A pandemic on the scale of COVID-19 can significantly increases stress, isolation, and a sense of powerlessness for people. While social distancing and quarantine practices, which are necessary precautions to slow the spread of the virus, are no doubt factors, there are other structural issues that exacerbate the situation.
Although the Indiana Department of Workforce Development has not yet released the official unemployment numbers for March, RTV6 reported that 146,000 state residents applied for unemployment in the last week of March alone. Applying for unemployment is no guarantee for actually receiving unemployment benefits. Further, it can take weeks to qualify, and then additional weeks to receive and money.
Yet we can see other intensifying factors in the state and federal government responses to the crisis. Indiana is encouraging people to use the National Suicide Prevention Lifeline and to search out resources in their communities.
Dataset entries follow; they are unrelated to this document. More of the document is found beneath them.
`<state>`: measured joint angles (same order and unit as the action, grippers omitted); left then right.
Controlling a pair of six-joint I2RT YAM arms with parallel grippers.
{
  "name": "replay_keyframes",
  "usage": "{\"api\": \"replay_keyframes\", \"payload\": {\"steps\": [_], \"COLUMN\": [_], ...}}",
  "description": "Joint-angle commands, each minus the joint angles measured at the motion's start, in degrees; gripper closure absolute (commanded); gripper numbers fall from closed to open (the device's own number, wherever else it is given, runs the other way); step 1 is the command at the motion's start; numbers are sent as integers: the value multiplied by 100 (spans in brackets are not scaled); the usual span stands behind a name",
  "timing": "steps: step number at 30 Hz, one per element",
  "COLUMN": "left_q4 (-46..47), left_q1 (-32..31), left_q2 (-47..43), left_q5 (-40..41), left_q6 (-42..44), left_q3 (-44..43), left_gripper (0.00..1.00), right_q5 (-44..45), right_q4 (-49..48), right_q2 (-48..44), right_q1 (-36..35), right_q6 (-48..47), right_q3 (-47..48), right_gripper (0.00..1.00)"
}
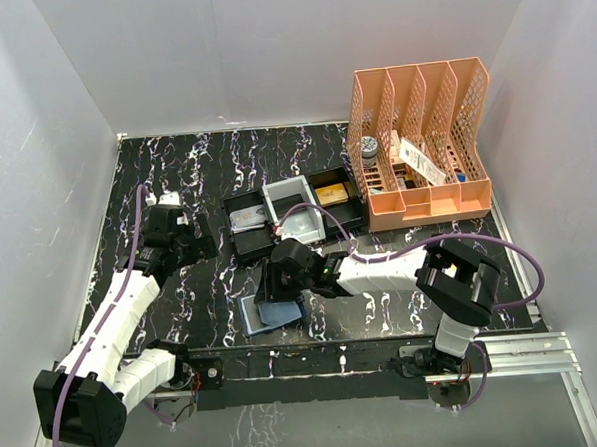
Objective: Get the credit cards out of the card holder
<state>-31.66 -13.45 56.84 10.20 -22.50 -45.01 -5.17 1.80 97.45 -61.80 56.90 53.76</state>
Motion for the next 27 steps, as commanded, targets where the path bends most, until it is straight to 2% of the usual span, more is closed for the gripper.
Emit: {"api": "replay_keyframes", "payload": {"steps": [1, 5, 9, 12, 18, 27], "left_q4": [22, 15, 25, 20, 20, 20], "left_q1": [16, 12, 18, 17, 13, 16], "left_q2": [-35, -24, -13, 5, 27, 41], "left_q5": [-68, -68, -72, -87, -99, -107], "left_q6": [71, 74, 79, 80, 88, 88], "left_q3": [-76, -74, -74, -84, -74, -70], "left_gripper": [1, 1, 1, 1, 1, 1], "right_q5": [-171, -248, -334, -223, -187, -109], "right_q4": [-426, -322, -294, -159, -246, -243], "right_q2": [-46, 81, 157, 150, -97, -491], "right_q1": [41, 46, 55, 55, 130, 372], "right_q6": [-31, -11, -36, -47, -56, 49], "right_q3": [-24, 27, 81, 132, -67, -409], "right_gripper": [65, 70, 63, 65, 73, 71]}}
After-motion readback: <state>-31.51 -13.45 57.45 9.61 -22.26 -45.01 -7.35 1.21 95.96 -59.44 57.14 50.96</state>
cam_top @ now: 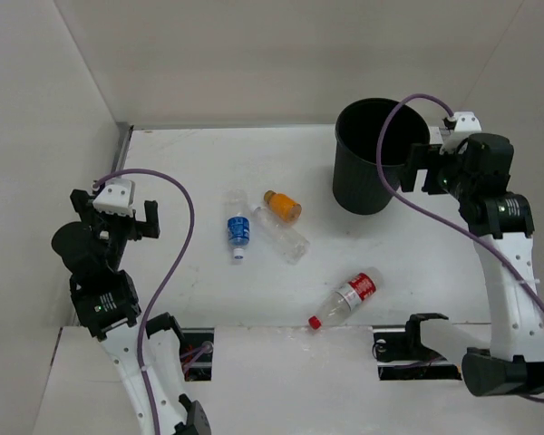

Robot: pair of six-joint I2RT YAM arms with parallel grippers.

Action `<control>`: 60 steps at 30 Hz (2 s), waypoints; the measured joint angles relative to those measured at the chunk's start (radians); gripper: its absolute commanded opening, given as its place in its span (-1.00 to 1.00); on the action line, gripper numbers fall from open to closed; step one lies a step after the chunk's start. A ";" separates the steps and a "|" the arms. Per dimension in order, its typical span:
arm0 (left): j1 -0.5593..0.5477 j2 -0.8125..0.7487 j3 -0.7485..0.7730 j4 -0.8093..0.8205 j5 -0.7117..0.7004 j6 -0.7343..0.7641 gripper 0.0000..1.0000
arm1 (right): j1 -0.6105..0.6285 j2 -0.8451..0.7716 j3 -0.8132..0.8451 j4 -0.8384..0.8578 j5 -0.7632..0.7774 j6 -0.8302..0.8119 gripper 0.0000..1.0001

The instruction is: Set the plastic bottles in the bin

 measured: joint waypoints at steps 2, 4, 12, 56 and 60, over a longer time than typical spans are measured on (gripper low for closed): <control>-0.005 0.000 -0.013 -0.003 0.000 0.002 1.00 | -0.002 -0.072 -0.044 0.004 -0.001 -0.009 1.00; -0.017 0.000 -0.024 -0.004 0.000 0.002 1.00 | -0.007 -0.111 -0.068 0.010 0.001 -0.015 1.00; -0.032 -0.003 -0.035 -0.005 0.001 0.002 1.00 | -0.021 -0.104 -0.069 0.021 0.026 -0.029 1.00; -0.739 0.863 -0.093 0.162 -0.394 -0.590 1.00 | -0.280 -0.492 0.064 -0.319 -0.087 -0.097 1.00; -0.791 0.939 -0.058 0.188 -0.409 -0.605 1.00 | -0.306 -0.500 0.068 -0.321 -0.110 -0.087 1.00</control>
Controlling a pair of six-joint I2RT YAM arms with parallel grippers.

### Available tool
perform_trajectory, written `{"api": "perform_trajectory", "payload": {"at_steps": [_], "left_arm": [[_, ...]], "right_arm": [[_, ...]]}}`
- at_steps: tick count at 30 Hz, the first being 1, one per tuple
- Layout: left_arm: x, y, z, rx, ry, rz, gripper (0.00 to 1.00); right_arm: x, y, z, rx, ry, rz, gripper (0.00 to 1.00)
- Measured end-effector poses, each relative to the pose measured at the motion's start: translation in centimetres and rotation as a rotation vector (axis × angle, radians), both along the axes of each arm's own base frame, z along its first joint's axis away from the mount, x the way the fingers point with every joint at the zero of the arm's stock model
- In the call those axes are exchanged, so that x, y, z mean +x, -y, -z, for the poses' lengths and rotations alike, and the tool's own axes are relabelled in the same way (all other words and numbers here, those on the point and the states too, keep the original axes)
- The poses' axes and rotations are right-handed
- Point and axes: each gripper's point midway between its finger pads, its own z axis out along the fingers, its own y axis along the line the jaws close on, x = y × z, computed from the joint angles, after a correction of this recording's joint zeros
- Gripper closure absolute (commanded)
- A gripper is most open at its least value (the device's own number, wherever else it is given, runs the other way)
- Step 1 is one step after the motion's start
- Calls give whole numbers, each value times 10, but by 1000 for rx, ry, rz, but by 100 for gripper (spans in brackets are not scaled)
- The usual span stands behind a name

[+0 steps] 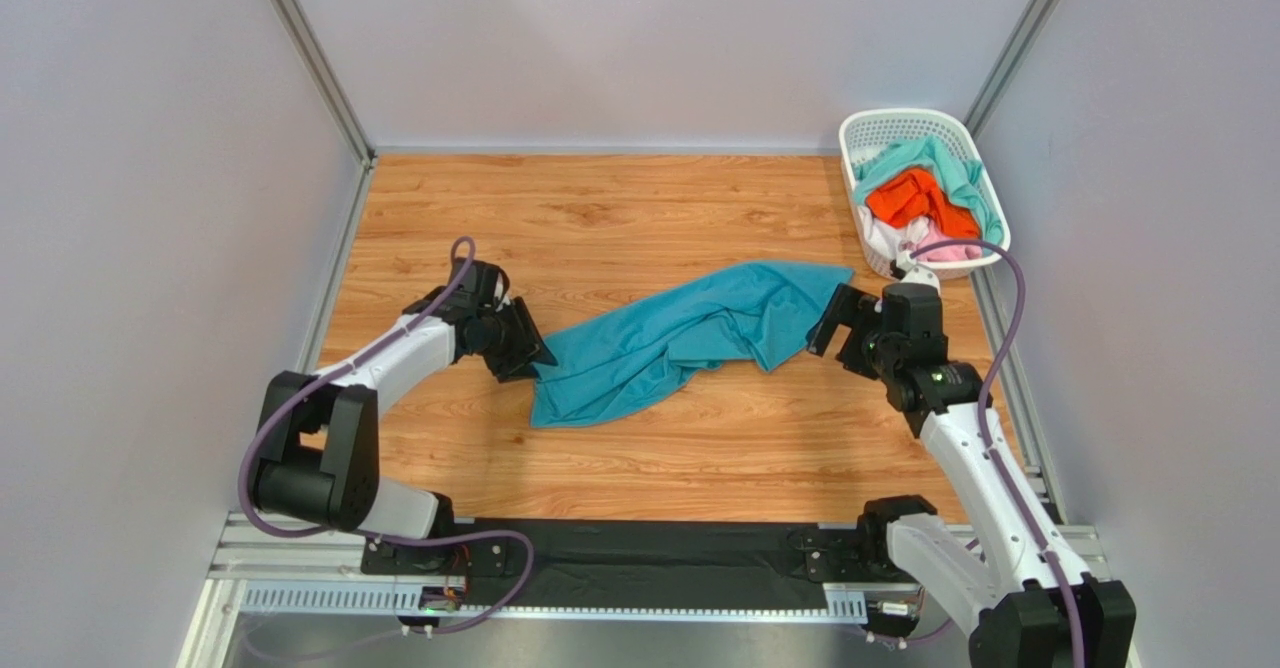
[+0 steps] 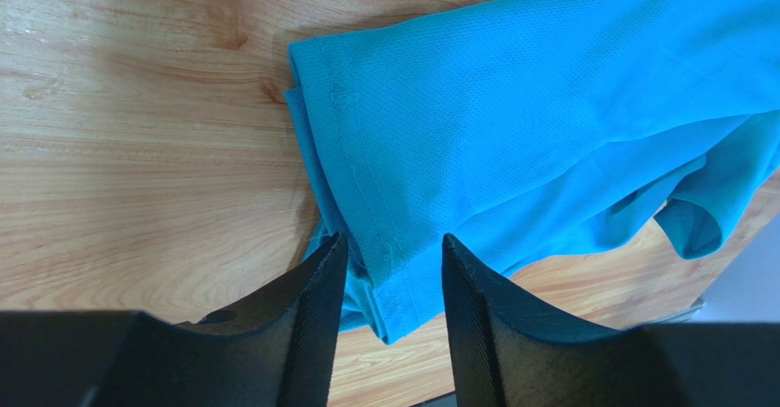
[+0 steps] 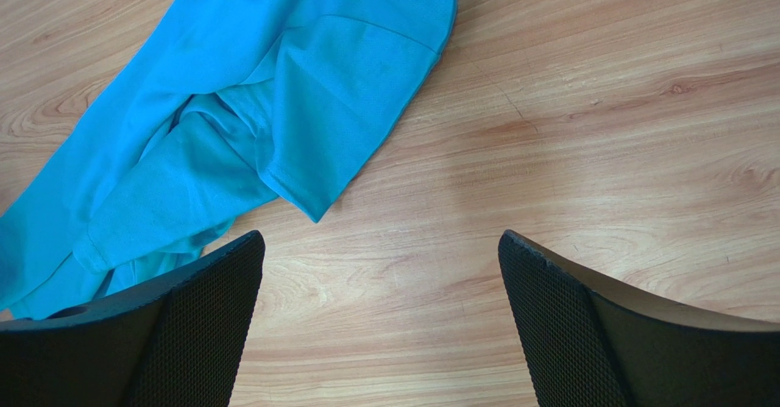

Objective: Fold and stack the t-shirts
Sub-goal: Flatten the tshirt out

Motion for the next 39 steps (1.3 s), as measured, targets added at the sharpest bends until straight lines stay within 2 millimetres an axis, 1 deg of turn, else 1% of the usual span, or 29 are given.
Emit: {"api": "perform_trajectory", "payload": {"at_steps": [1,4,6,7,9,10,11,17,19,21,23,25,28,31,34,35,37,39], "left_arm": [[0,0,1,2,-2,0,55],[0,-1,4,10,-11,3,57],[-1,-1,7,15,-21,5,62],[-1,-1,9,19,-24,9,72],[-2,1,12,25,-30,21,83],[-3,1,12,27,-33,28,95],[-3,2,13,28,-34,31,100],[-2,4,9,30,-19,50,100],[-2,4,2,26,5,54,100],[0,4,-9,19,44,56,100],[3,5,-25,7,99,57,100],[4,5,-45,-9,171,56,100],[2,5,-67,-27,253,54,100],[-4,3,-85,-41,318,52,100],[-10,0,-99,-46,371,45,100],[-13,-2,-104,-46,391,41,100],[-16,-4,-112,-45,421,32,100],[-19,-8,-119,-40,450,22,100]], "right_arm": [[0,0,1,-1,-2,0,0],[0,0,2,-3,-7,-1,0],[-1,1,2,-6,-9,1,0],[0,1,2,-7,-8,2,0],[-1,1,2,-8,-9,3,0],[0,1,2,-8,-9,4,0],[0,1,3,-8,-11,3,0],[-1,-2,5,-7,-20,-23,0],[-2,-6,7,3,-29,-48,0],[-3,-11,9,14,-40,-77,0],[-5,-20,12,17,-55,-116,1],[-9,-33,17,13,-77,-169,1],[-15,-48,25,1,-111,-233,2],[-18,-60,32,-17,-146,-276,7],[-16,-69,37,-37,-175,-305,12],[-13,-73,38,-41,-185,-314,15],[-8,-79,44,-50,-210,-328,16],[-1,-85,51,-60,-240,-337,19]]}}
However, this places the burden on individuals to find effective treatment and preventative resources, instead of on the government to make sure mental health services are available.
In February 2020, the Family and Social Security Administration of Indiana reported that over 600,000 people in Indiana are enrolled in Medicaid. Assuming this ratio is true for Indianapolis, that means approximately 60,000 residents of the city are on Medicaid. However, Psychology Today lists fewer than 40 providers who accept Medicaid (and purchase ads on their website) in Indianapolis. That is a rate of 1,500 potential clients to one therapist or agency. This also ignores uninsured and unemployed people who have no benefits and/or cannot afford to use them for mental health.
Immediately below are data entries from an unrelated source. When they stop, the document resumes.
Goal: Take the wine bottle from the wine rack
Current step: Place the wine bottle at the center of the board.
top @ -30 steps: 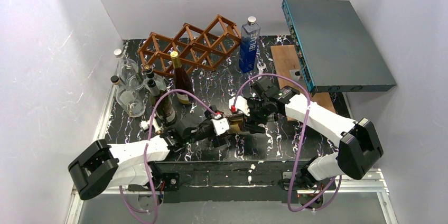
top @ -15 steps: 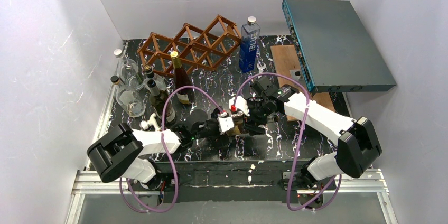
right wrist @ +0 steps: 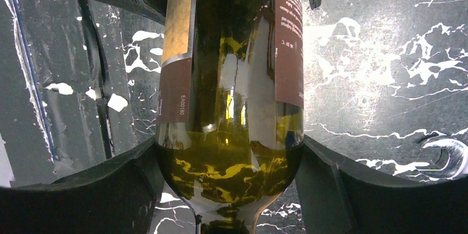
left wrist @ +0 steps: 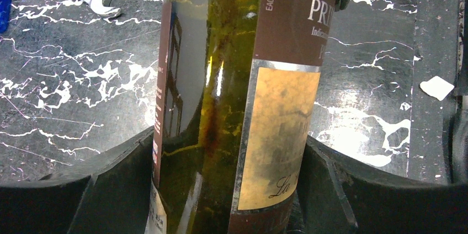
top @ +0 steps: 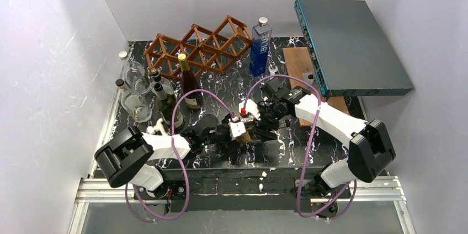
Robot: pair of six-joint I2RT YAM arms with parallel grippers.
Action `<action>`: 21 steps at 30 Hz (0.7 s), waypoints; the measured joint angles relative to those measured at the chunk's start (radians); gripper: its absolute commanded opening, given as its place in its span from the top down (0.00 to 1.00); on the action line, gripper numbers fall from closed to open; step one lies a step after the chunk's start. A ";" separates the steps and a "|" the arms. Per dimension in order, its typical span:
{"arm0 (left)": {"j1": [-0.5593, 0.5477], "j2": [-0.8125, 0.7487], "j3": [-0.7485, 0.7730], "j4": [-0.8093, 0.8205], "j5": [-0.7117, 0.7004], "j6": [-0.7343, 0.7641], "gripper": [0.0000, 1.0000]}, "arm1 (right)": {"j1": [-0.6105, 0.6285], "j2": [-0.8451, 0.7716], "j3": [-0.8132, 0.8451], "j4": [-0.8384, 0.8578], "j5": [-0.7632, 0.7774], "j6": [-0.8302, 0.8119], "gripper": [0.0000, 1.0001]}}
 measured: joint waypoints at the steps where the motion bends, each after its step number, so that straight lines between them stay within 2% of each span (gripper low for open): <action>1: 0.000 0.000 0.000 0.000 0.000 -0.003 1.00 | 0.000 0.001 0.001 -0.002 -0.001 0.000 0.53; 4: 0.000 -0.008 -0.007 0.001 -0.007 -0.013 1.00 | -0.001 0.007 0.008 -0.009 -0.006 0.000 0.25; 7: -0.002 -0.029 -0.024 0.001 -0.018 -0.024 1.00 | 0.001 0.016 0.011 -0.010 -0.020 0.000 0.11; 13: -0.003 -0.087 -0.076 0.014 -0.061 -0.059 1.00 | -0.012 0.018 0.040 0.002 -0.050 0.012 0.02; 21: -0.002 -0.118 -0.104 0.019 -0.095 -0.066 1.00 | -0.039 0.012 0.058 -0.006 -0.067 -0.013 0.03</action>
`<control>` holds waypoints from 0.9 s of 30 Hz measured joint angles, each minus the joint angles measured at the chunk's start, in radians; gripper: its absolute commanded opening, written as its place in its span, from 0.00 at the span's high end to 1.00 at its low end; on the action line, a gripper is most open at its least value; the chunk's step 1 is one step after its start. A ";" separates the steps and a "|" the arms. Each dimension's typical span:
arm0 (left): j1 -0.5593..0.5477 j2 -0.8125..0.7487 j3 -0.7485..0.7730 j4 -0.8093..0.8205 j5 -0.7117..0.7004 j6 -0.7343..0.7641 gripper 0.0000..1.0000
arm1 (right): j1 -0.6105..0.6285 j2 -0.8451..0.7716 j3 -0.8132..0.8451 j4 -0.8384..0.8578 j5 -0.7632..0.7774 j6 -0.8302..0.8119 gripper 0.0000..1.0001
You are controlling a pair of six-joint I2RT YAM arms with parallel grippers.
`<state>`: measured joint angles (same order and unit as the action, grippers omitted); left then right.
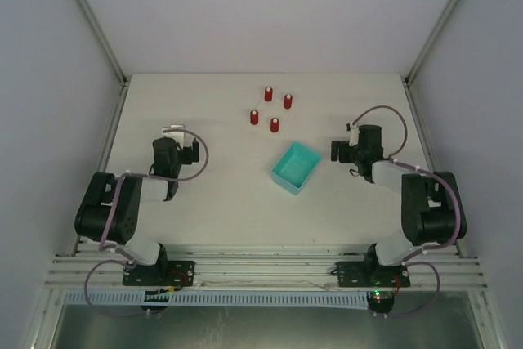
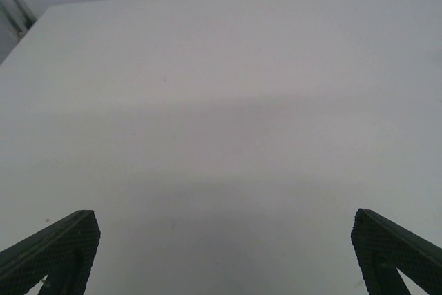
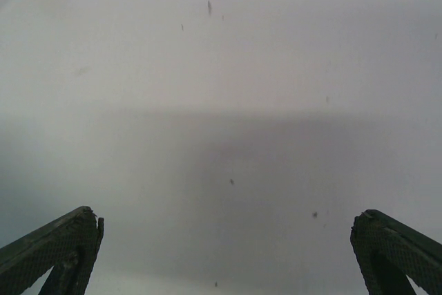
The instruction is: Install the large spring
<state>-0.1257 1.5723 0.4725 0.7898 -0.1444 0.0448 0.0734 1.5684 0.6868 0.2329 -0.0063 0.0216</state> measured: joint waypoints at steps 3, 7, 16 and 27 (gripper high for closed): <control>0.053 0.000 -0.018 0.062 0.042 -0.009 0.01 | -0.007 -0.012 -0.010 0.054 -0.028 0.000 0.01; 0.115 -0.032 -0.153 0.246 0.104 -0.024 0.01 | -0.007 -0.045 -0.050 0.103 -0.056 -0.003 0.01; 0.123 -0.018 -0.219 0.391 0.144 -0.050 0.01 | -0.013 -0.047 -0.054 0.114 -0.123 -0.031 0.01; 0.116 -0.018 -0.219 0.422 0.126 -0.052 0.01 | -0.014 -0.016 -0.048 0.170 -0.038 -0.079 0.01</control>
It doesn’t have to be this way. What Indiana and the country desperately need is preventative, accessible healthcare across all aspects of our lives. The working people of Indiana are shouldering greater demand in this time of instability or are out of work and trying to ration their limited resources. We need free, accessible primary prevention and proactive resources to help people navigate this crisis. We need a social system that protects the people, not profits.
While the national government spends trillions of dollars bailing out corporations, there is no conversation taking place about keeping us safe by removing the barriers such as premiums, deductibles, or non-approved providers. ANSWER Indiana demands that President Trump and Governor Holcomb provide real health care to the people of Indiana and the United States because mental health is part of health.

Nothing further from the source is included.